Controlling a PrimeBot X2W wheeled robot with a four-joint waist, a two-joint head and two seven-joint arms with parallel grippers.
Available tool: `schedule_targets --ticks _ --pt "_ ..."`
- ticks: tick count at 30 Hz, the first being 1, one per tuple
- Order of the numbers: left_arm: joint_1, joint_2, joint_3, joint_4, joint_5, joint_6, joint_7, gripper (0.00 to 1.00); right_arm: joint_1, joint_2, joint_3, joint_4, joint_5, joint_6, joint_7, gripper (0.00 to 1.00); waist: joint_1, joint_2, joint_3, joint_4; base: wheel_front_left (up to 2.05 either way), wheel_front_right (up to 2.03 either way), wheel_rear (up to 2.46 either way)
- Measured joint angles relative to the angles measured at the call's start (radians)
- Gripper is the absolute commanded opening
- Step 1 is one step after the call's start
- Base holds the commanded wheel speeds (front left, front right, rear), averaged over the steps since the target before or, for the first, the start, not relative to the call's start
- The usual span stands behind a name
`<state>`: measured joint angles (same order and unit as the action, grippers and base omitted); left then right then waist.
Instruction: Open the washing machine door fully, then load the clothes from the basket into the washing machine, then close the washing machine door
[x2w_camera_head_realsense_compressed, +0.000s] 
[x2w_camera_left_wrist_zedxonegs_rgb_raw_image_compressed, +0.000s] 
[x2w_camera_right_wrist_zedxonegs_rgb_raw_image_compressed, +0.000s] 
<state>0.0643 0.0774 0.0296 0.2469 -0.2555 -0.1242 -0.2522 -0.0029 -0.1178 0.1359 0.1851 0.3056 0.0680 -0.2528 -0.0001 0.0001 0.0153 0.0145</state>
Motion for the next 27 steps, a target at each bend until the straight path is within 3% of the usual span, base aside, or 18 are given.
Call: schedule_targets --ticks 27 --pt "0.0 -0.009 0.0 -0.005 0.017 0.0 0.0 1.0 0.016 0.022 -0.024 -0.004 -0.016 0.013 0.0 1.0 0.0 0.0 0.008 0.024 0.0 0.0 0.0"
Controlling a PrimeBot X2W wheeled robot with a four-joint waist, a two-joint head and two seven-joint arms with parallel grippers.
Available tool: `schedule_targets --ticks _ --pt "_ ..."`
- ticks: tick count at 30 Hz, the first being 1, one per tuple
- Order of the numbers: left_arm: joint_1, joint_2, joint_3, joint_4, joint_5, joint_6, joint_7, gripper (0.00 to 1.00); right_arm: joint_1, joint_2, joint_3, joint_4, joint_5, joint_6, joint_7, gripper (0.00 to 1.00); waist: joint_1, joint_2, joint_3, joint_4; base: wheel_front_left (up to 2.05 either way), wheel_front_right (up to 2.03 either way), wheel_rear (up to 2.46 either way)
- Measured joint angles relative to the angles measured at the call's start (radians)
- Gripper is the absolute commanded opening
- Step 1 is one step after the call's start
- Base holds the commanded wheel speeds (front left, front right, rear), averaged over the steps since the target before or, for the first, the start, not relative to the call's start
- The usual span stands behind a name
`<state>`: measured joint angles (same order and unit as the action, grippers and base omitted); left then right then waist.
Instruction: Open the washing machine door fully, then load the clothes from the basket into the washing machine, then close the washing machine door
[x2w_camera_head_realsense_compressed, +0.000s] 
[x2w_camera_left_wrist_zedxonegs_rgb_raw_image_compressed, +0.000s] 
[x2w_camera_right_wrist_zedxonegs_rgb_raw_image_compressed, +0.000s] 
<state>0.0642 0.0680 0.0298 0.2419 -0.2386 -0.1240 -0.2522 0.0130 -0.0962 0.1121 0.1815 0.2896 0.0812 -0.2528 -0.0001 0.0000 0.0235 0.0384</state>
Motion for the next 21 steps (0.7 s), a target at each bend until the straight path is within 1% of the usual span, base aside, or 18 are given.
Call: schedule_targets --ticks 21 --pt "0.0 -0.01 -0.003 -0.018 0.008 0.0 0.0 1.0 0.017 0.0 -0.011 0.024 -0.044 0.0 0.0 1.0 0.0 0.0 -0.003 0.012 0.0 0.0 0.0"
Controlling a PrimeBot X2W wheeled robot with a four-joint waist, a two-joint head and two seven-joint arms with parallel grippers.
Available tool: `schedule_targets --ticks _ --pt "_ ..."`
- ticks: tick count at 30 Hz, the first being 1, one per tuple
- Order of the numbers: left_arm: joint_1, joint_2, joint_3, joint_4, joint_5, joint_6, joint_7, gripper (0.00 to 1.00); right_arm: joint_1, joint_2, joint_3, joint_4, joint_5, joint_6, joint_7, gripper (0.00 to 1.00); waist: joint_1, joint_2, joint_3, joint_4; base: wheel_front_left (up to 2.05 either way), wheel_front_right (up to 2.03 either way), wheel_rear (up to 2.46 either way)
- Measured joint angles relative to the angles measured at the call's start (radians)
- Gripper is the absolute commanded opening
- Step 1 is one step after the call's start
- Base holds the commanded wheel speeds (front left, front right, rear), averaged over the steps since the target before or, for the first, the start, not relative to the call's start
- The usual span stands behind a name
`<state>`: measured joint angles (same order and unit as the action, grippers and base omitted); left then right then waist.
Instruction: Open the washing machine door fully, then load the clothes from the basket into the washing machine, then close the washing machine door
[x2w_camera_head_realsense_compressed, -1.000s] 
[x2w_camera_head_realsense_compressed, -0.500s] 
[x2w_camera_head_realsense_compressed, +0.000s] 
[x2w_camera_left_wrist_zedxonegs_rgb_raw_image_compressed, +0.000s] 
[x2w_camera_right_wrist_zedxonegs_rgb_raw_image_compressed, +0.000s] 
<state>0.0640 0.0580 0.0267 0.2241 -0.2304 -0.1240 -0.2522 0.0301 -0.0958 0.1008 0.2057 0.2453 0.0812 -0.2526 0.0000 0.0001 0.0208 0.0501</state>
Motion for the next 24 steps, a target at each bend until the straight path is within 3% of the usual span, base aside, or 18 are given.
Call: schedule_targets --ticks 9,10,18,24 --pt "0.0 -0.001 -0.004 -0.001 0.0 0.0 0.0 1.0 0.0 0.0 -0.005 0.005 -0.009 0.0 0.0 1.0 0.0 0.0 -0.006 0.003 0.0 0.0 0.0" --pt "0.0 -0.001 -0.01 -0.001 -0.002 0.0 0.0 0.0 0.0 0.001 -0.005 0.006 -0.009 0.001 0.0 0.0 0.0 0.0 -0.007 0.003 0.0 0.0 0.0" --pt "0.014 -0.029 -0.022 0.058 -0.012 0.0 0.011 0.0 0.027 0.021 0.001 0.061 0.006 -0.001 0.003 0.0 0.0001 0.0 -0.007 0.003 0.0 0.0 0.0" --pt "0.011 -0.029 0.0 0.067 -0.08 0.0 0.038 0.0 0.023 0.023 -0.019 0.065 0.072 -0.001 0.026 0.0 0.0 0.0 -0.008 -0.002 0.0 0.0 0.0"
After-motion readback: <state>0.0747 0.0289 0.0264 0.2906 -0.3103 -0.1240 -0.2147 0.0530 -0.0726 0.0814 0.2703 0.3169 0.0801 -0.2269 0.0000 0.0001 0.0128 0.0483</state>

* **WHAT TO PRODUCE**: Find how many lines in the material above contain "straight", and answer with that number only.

* **EXERCISE OUTPUT**: 3